The UK economy managed only the faintest growth in May. Output rose 0.1% on the month, recovering from an unrevised 0.1% contraction in April, according to the Office for National Statistics. It was in line with what economists had expected, but a 0.1% reading is barely growth at all, the statistical equivalent of an economy treading water.
What monthly GDP measures
Gross domestic product, or GDP, is the total value of everything an economy produces. The ONS estimates it monthly, which gives a timely read but a noisy one: single months bounce around and get revised. That is why economists lean on the smoother three-month figure, and there the picture is steadier but still soft. Over the three months to May, the economy grew 0.7%, a touch slower than the 0.8% pace in the three months to April, per the ONS. Growth, in other words, is positive but decelerating.
A narrow, services-led bounce
The composition is the concern. May's growth rested entirely on services, the dominant part of the UK economy covering everything from finance to hospitality, which grew 0.3% on the month, while production output fell 0.5%, according to the ONS. When a single sector is doing all the lifting and factory output is shrinking, the recovery looks fragile rather than broad-based.

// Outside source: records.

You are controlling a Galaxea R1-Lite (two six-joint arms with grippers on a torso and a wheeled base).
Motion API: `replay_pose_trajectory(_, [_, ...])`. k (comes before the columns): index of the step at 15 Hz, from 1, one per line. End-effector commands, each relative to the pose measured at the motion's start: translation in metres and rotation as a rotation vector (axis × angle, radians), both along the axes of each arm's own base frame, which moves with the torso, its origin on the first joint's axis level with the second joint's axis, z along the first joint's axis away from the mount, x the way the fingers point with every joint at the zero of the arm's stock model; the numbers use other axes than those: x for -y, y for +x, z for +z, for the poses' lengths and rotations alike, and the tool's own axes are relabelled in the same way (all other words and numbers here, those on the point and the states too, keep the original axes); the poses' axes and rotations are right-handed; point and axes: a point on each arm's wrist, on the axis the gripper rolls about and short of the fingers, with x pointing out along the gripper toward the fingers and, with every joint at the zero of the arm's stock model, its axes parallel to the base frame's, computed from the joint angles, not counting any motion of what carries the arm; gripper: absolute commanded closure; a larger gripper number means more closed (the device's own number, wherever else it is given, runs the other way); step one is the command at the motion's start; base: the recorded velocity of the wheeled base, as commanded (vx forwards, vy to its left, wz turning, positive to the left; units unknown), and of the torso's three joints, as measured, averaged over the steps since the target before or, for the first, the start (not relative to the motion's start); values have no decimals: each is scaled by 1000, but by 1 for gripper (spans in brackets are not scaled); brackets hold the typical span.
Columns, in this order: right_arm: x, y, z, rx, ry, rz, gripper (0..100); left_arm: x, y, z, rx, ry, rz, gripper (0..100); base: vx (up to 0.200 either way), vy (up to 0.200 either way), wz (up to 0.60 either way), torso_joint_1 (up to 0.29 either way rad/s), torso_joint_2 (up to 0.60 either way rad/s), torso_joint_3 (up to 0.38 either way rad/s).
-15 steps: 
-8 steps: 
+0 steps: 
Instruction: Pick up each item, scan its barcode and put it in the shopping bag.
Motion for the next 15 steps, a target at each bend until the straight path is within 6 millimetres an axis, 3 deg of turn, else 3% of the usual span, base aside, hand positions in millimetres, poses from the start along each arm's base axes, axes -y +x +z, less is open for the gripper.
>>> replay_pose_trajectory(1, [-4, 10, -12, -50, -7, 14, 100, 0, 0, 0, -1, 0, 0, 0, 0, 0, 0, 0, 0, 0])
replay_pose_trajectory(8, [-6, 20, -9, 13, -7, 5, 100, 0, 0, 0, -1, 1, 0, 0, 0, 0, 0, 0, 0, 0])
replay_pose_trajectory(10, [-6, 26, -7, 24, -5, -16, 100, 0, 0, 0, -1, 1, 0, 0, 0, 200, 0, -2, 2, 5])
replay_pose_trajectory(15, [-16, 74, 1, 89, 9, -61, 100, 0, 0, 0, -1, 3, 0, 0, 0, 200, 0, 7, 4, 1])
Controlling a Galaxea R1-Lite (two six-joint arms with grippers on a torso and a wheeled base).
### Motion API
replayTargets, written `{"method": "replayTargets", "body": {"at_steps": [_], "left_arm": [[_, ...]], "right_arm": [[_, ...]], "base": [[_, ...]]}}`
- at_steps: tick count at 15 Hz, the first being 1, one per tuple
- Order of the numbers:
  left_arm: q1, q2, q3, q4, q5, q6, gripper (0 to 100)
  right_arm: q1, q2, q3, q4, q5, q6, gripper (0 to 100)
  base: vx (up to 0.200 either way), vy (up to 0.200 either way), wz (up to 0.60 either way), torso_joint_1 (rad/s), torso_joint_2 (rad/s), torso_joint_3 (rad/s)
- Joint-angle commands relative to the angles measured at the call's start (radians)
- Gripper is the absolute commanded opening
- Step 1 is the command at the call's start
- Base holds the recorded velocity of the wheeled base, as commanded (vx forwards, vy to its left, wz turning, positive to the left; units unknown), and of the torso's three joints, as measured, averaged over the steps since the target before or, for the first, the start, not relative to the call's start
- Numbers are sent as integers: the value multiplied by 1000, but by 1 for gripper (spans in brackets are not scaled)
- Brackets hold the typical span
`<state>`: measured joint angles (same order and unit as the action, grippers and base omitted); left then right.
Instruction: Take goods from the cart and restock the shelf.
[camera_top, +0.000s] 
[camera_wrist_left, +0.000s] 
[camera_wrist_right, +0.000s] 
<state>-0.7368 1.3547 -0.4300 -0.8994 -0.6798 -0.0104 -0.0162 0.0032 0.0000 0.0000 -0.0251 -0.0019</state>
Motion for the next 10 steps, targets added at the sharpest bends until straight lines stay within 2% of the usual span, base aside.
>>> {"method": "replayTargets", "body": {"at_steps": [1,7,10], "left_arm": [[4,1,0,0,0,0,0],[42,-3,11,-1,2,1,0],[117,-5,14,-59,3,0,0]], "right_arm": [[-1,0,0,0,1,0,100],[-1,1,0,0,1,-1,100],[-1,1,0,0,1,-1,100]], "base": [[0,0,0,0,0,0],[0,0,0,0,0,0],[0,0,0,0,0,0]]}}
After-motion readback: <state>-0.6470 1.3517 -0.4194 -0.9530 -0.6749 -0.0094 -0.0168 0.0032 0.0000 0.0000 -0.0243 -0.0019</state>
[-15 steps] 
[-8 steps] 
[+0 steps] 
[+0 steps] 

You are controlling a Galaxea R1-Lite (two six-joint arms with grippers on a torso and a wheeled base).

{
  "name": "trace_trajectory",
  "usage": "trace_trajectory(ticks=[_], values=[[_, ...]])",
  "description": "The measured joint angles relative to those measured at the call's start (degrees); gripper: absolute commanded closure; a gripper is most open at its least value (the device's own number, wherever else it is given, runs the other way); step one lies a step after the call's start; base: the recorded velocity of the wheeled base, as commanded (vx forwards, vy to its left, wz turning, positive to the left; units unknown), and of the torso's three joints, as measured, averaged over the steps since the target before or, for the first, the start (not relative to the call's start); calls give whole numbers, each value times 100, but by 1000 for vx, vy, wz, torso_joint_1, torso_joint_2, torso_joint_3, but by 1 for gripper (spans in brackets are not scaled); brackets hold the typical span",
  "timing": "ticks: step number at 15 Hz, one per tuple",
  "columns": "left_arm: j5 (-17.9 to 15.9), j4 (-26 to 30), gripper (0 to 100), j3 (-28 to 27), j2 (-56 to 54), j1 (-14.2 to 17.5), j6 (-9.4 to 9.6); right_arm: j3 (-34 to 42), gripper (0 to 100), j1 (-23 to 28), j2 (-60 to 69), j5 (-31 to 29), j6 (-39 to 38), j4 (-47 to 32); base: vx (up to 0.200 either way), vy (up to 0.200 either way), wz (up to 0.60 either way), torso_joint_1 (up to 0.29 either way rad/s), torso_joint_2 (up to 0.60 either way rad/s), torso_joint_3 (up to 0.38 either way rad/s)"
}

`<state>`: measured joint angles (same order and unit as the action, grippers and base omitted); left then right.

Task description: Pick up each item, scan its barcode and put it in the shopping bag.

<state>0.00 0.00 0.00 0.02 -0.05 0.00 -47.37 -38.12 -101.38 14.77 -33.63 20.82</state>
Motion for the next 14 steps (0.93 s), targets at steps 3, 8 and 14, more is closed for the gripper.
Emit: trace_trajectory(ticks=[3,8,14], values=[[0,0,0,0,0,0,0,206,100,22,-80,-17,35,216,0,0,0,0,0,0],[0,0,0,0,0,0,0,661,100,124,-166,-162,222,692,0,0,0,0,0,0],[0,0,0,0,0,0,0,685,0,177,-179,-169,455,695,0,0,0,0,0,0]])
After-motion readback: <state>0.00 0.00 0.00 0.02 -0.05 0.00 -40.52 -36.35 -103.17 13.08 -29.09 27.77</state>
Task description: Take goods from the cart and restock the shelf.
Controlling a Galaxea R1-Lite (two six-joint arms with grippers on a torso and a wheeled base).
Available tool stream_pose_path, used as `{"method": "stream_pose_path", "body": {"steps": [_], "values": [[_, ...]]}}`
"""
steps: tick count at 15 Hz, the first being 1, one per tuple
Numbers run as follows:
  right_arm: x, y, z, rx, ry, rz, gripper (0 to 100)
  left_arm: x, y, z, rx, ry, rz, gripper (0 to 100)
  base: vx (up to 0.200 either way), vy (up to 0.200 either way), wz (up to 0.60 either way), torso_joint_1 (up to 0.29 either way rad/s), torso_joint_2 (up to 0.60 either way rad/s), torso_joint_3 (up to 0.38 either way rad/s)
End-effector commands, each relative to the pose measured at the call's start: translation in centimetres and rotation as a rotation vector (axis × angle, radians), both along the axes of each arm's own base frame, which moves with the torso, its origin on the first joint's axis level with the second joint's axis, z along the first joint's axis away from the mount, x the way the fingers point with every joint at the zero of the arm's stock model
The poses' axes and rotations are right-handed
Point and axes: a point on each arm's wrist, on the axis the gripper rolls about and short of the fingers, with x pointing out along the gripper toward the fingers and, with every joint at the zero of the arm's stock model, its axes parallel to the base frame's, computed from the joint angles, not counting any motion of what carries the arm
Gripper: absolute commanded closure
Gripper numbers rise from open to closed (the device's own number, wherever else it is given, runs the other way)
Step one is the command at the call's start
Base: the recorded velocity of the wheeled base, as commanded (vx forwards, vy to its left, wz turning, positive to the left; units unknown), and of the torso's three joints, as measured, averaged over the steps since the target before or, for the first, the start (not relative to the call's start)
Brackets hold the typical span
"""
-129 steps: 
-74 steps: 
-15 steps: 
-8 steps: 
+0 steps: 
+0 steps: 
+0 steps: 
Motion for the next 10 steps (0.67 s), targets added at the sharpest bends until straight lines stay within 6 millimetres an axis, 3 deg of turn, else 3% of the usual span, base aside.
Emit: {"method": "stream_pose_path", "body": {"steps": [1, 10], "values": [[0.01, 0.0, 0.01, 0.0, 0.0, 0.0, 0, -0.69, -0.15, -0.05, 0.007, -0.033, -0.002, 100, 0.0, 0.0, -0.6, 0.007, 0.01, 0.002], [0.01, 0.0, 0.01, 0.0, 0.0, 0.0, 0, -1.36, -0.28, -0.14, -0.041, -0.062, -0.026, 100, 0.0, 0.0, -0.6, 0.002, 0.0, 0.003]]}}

The ONS also flagged that a recurring theme in its business surveys was disruption to global supply chains linked to conflict in the Middle East, with a share of firms citing it as a drag. That external pressure, and the higher energy costs that come with oil-market tension, is part of the backdrop to the weak numbers.
Why it matters for rates
The timing puts the Bank of England in a bind. The Bank sets interest rates to balance two goals: supporting growth and keeping inflation in check. Sluggish output like this argues for lower rates to give the economy a lift. But if energy-driven price pressures are pushing inflation up at the same time, cutting rates risks fanning it. That combination, weak growth alongside sticky inflation, is the uncomfortable mix policymakers least like to face, and it makes the Bank's next decision a close call.
The bigger picture
For a global audience, the UK reading is a small but telling data point: one of the world's larger economies is growing, but only just, and leaning on a single sector to do it. It feeds directly into the pound, UK government bond yields and the Bank of England's rate path, all of which investors watch. None of this is a forecast of what comes next; the useful takeaway is that Britain entered the summer with very little economic momentum, and an external shock in the oil market is not helping. Boursel will track the next set of figures and the Bank's response.